§ **What this task involves**: Those lines of the records that contain "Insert" are to be located and copied.

§ **Material for this task**:
========================================================================

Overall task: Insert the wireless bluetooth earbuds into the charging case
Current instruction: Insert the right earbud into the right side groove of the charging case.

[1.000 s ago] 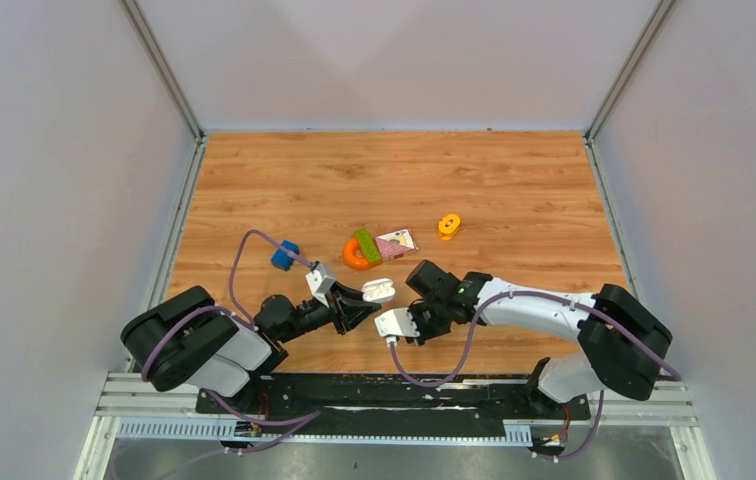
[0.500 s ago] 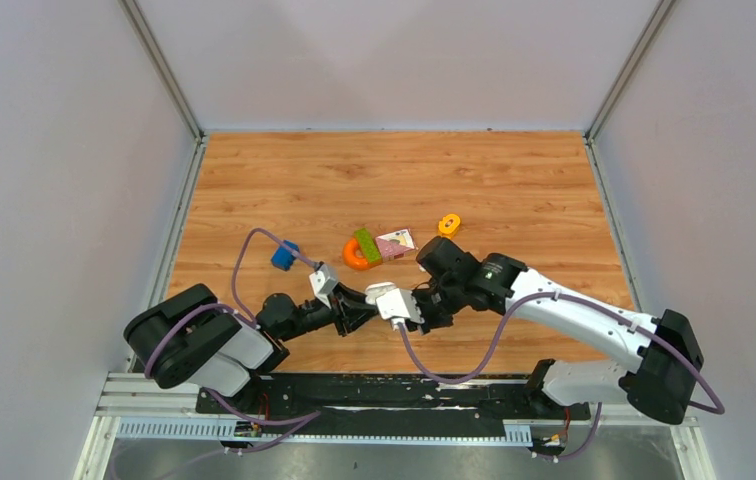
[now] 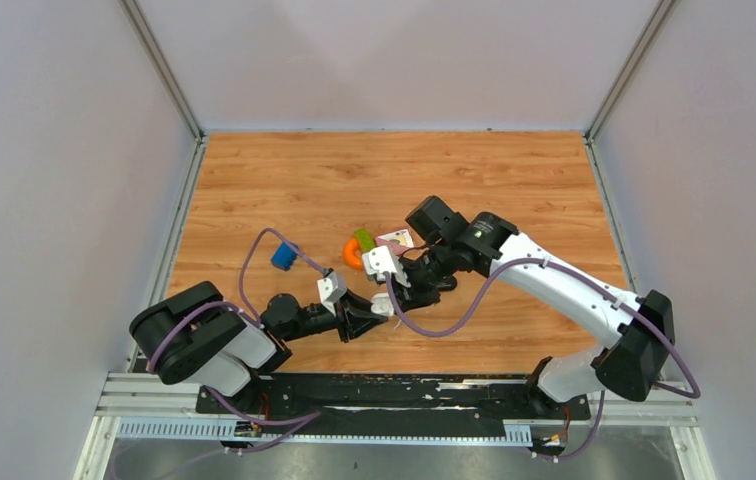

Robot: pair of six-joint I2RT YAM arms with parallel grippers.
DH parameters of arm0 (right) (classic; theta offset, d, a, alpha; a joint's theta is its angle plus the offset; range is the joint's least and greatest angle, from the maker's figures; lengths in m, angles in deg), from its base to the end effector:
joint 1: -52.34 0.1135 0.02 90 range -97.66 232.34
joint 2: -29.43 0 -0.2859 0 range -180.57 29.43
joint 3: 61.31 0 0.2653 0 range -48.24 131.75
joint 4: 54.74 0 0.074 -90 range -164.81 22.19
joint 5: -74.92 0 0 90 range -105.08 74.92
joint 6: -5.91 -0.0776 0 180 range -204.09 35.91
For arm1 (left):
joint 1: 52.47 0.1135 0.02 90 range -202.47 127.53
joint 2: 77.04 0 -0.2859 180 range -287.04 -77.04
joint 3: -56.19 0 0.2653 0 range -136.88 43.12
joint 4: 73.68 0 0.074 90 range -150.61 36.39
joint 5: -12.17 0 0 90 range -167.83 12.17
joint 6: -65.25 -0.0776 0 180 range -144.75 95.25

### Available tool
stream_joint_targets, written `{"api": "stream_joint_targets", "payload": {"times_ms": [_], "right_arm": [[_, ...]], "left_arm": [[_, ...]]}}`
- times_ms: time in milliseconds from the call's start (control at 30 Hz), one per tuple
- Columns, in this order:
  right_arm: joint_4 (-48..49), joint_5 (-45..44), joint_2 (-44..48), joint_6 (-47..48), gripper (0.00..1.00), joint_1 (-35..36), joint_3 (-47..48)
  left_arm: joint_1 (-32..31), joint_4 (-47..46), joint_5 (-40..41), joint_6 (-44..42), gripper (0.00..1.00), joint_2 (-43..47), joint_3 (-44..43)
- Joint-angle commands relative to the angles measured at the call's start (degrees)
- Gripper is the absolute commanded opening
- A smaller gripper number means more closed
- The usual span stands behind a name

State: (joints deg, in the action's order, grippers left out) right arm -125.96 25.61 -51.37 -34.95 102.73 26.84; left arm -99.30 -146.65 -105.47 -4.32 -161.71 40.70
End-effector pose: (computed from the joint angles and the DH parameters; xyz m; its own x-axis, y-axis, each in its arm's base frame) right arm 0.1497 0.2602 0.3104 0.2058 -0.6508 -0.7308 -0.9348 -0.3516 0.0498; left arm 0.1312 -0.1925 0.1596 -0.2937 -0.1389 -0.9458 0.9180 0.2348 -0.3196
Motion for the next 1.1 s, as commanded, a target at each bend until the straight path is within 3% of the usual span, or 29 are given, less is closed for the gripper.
{"api": "stream_joint_targets", "payload": {"times_ms": [0,333,1067], "right_arm": [[-2.56,4.48,-1.39,-2.93,0.09,-1.59,3.46],[-3.15,0.50,-2.51,-4.03,0.09,-1.75,1.64],[0.69,-3.89,-2.98,-4.94,0.09,-1.70,-2.39]], "left_arm": [[-1.05,-5.85,-1.12,-3.86,0.04,-0.52,-1.27],[-3.40,-0.55,0.04,-7.33,0.04,0.90,-2.31],[-3.52,-0.97,0.30,-7.24,0.03,1.48,-1.96]]}}
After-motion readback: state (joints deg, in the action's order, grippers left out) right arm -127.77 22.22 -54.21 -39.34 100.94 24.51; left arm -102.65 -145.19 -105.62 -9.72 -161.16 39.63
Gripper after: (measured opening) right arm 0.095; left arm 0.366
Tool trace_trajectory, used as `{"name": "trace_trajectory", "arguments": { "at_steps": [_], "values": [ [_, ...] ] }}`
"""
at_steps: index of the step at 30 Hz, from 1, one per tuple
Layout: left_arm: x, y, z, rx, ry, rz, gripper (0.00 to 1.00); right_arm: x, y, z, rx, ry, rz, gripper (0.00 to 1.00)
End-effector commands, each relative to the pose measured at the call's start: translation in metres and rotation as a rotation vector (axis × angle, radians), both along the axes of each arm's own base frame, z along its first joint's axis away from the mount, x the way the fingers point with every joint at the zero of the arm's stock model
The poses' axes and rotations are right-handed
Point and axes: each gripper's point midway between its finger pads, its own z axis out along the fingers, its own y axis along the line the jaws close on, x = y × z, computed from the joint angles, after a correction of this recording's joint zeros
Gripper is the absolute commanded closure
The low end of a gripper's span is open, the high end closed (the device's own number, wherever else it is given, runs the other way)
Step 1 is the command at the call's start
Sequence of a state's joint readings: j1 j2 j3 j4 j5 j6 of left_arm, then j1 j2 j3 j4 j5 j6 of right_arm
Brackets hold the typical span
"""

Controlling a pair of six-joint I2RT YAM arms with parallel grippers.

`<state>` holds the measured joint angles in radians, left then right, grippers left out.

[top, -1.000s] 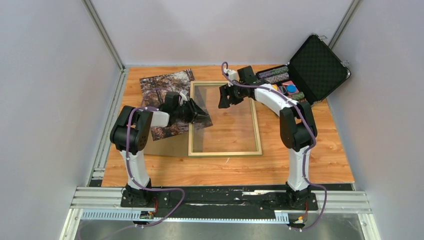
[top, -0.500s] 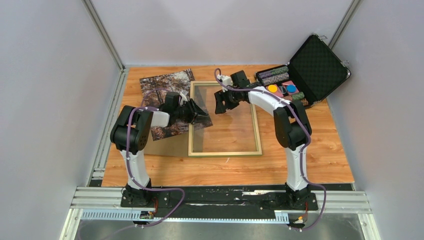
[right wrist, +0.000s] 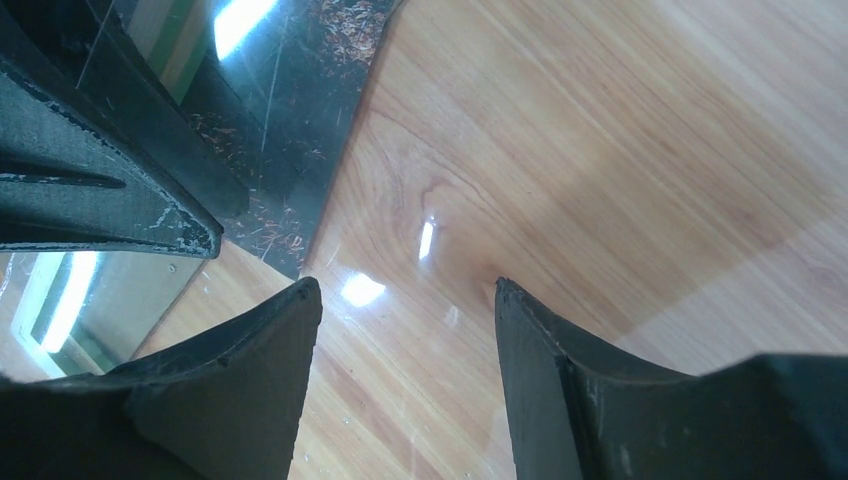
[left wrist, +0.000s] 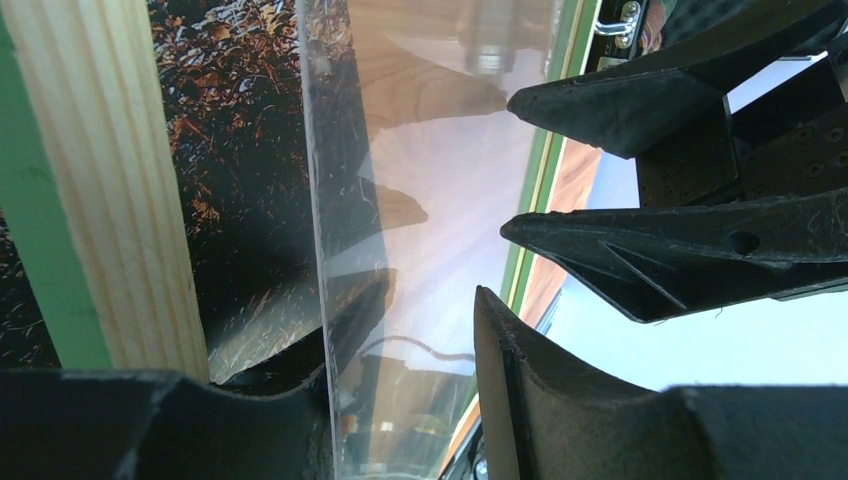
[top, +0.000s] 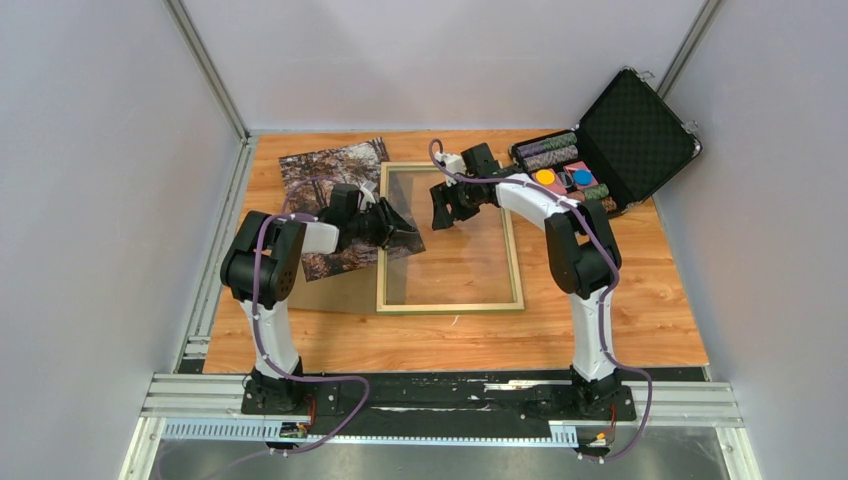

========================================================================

§ **Exercise answer**:
Overall task: Insert the wireless bluetooth earbuds into the charging case
Current instruction: Insert the right earbud into the right side groove of the charging case.

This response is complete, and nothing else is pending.